The response must consist of every line of the listing, reproduced verbatim.

**** Working data ****

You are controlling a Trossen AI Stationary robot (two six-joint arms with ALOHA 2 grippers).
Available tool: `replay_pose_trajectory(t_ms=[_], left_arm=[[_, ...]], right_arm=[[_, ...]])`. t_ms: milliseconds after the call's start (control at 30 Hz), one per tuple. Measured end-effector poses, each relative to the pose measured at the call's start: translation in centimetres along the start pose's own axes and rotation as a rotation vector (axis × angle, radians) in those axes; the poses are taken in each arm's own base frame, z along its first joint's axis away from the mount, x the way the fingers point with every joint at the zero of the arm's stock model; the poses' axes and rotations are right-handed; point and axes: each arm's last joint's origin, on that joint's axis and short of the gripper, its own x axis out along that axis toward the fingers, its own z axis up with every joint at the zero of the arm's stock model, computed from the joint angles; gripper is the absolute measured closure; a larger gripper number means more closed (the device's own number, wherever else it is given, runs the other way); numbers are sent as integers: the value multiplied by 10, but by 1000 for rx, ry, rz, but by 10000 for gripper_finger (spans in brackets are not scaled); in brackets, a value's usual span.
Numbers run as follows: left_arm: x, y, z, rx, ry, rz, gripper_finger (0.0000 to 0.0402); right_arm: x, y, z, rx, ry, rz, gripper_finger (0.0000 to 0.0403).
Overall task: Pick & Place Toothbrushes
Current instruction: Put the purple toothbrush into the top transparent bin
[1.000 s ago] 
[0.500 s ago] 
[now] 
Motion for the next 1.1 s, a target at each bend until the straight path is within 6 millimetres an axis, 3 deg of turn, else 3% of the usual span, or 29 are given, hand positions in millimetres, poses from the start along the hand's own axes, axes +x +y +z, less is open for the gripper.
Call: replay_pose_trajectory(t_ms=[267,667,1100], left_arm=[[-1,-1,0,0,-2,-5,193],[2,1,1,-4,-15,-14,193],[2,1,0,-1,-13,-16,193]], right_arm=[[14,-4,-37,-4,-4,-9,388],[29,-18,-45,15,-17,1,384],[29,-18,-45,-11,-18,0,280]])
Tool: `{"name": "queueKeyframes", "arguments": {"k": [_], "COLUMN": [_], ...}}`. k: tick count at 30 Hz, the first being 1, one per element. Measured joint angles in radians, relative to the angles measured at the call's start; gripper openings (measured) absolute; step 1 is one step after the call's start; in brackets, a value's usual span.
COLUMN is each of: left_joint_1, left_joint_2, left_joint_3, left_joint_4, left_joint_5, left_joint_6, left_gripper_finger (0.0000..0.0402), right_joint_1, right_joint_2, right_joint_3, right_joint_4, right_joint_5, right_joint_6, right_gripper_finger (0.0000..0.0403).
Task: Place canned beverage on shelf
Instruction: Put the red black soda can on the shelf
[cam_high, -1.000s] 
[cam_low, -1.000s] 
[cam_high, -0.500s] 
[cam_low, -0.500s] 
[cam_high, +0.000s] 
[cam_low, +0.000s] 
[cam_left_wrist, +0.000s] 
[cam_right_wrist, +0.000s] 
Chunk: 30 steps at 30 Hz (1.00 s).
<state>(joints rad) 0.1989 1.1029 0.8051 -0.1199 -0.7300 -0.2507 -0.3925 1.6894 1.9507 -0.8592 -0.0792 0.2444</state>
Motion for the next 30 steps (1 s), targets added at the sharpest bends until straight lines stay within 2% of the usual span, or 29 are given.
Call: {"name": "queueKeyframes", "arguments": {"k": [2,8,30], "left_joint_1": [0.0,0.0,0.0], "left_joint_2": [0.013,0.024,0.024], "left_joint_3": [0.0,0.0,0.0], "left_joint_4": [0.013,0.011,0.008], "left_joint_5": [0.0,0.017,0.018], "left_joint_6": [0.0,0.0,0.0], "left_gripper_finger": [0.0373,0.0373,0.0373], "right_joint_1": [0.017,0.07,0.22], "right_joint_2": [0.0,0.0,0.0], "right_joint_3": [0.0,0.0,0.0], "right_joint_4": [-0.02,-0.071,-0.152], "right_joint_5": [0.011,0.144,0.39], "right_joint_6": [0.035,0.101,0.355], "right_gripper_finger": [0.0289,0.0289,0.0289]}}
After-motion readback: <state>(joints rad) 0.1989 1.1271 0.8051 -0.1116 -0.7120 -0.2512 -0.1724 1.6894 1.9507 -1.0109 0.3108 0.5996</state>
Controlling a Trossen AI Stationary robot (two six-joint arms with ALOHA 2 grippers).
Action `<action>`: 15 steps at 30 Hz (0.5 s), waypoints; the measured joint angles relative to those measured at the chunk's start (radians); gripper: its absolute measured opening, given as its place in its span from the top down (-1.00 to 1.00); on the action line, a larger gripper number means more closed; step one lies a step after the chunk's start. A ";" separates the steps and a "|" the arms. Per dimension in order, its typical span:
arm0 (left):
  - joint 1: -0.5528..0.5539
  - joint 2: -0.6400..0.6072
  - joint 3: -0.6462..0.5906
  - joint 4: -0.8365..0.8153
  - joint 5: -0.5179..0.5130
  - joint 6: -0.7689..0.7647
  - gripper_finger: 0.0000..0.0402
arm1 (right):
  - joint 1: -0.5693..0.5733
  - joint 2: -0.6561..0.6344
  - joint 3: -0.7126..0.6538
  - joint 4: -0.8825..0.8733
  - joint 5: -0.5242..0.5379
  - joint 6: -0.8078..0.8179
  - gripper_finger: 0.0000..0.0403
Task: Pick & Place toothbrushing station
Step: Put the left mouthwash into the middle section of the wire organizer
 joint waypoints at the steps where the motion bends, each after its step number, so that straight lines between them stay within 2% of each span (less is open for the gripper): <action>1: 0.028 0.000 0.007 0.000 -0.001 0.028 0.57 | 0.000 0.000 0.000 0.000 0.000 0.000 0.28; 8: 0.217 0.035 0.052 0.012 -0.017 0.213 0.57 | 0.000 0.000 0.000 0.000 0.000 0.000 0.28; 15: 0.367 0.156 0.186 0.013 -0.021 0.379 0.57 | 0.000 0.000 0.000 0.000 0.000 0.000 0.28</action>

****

* [Response area]
You are controlling a Trossen AI Stationary robot (two six-joint arms with ALOHA 2 grippers).
Available tool: `replay_pose_trajectory(t_ms=[_], left_arm=[[_, ...]], right_arm=[[_, ...]])`. t_ms: milliseconds after the call's start (control at 30 Hz), one per tuple. Measured end-effector poses, each relative to the pose measured at the call's start: translation in centimetres along the start pose's own axes and rotation as a rotation vector (axis × angle, radians) in those axes; the poses are taken in each arm's own base frame, z along its first joint's axis away from the mount, x the way the fingers point with every joint at the zero of the arm's stock model; the poses' axes and rotations are right-handed; point and axes: each arm's last joint's origin, on that joint's axis and short of the gripper, its own x axis out along that axis toward the fingers, its own z axis up with every joint at the zero of the arm's stock model, computed from the joint angles; gripper is the absolute measured closure; a larger gripper number means more closed (the device's own number, wherever else it is given, runs the other way); numbers are sent as integers: the value multiplied by 10, but by 1000 for rx, ry, rz, but by 10000 for gripper_finger (spans in brackets are not scaled); in brackets, a value's usual span.
Numbers run as follows: left_arm: x, y, z, rx, ry, rz, gripper_finger (0.0000 to 0.0402); right_arm: x, y, z, rx, ry, rz, gripper_finger (0.0000 to 0.0403).
Overall task: Pick & Place Toothbrushes
Current instruction: Put the purple toothbrush into the top transparent bin
[1.000 s ago] 
[0.500 s ago] 
[now] 
Motion for the next 1.1 s, a target at each bend until the straight path is within 6 millimetres an axis, 3 deg of turn, else 3% of the usual span, or 29 are given, hand positions in millimetres, poses from the start along the hand's own axes, axes +x +y +z, less is open for the gripper.
Call: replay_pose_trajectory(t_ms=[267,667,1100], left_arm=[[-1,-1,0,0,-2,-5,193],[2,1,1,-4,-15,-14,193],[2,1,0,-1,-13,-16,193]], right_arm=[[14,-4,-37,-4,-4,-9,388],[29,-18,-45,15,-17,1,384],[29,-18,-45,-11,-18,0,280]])
Tool: `{"name": "queueKeyframes", "arguments": {"k": [_], "COLUMN": [_], ...}}`. k: tick count at 30 Hz, the first being 1, one per element. Measured joint angles in radians, relative to the angles measured at the call's start; gripper openings (measured) absolute; step 1 is one step after the call's start; in brackets, a value's usual span.
COLUMN is each of: left_joint_1, left_joint_2, left_joint_3, left_joint_4, left_joint_5, left_joint_6, left_gripper_finger (0.0000..0.0402), right_joint_1, right_joint_2, right_joint_3, right_joint_4, right_joint_5, right_joint_6, right_gripper_finger (0.0000..0.0403).
Task: Place canned beverage on shelf
Instruction: Put the red black soda can on the shelf
[cam_high, -1.000s] 
[cam_low, -1.000s] 
[cam_high, -0.500s] 
[cam_low, -0.500s] 
[cam_high, +0.000s] 
[cam_low, +0.000s] 
[cam_left_wrist, +0.000s] 
[cam_right_wrist, +0.000s] 
Chunk: 30 steps at 30 Hz (1.00 s).
<state>(joints rad) 0.1989 1.1029 0.8051 -0.1199 -0.7300 -0.2507 -0.3925 1.6894 1.9507 -0.8592 -0.0792 0.2444</state>
Motion for the next 30 steps (1 s), targets added at the sharpest bends until straight lines stay within 2% of the usual span, or 29 are given.
Call: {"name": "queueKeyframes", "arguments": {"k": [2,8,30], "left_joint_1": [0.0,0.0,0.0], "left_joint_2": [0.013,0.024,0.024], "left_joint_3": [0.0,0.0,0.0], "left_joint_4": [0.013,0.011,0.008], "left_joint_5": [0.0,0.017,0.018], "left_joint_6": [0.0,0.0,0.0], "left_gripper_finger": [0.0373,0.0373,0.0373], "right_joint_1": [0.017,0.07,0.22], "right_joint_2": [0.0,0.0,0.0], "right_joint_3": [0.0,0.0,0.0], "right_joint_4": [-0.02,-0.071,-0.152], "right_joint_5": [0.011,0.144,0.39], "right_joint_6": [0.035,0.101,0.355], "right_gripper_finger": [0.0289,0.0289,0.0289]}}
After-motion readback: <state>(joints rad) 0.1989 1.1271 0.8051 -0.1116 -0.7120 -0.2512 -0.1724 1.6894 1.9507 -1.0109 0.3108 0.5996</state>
Controlling a Trossen AI Stationary robot (two six-joint arms with ALOHA 2 grippers).
Action `<action>`: 15 steps at 30 Hz (0.5 s), waypoints; the measured joint angles relative to those measured at the chunk's start (radians); gripper: its absolute measured opening, given as its place in its span from the top down (-1.00 to 1.00); on the action line, a larger gripper number means more closed; step one lies a step after the chunk's start. A ";" separates the steps and a "|" the arms. Per dimension in order, its typical span:
arm0 (left):
  - joint 1: -0.5528..0.5539
  - joint 2: -0.6400..0.6072
  - joint 3: -0.6462..0.5906
  - joint 4: -0.8365..0.8153
  - joint 5: -0.5179..0.5130
  - joint 6: -0.7689..0.7647
  - gripper_finger: 0.0000..0.0402
arm1 (right):
  - joint 1: -0.5693..0.5733
  - joint 2: -0.6561..0.6344
  - joint 3: -0.7126..0.6538
  - joint 4: -0.8825..0.8733
  - joint 5: -0.5242..0.5379
  - joint 6: -0.8078..0.8179
  - gripper_finger: 0.0000..0.0403
Task: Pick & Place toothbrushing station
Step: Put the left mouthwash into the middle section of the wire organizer
 joint waypoints at the steps where the motion bends, each after its step number, so that straight lines between them stay within 2% of each span (less is open for the gripper): <action>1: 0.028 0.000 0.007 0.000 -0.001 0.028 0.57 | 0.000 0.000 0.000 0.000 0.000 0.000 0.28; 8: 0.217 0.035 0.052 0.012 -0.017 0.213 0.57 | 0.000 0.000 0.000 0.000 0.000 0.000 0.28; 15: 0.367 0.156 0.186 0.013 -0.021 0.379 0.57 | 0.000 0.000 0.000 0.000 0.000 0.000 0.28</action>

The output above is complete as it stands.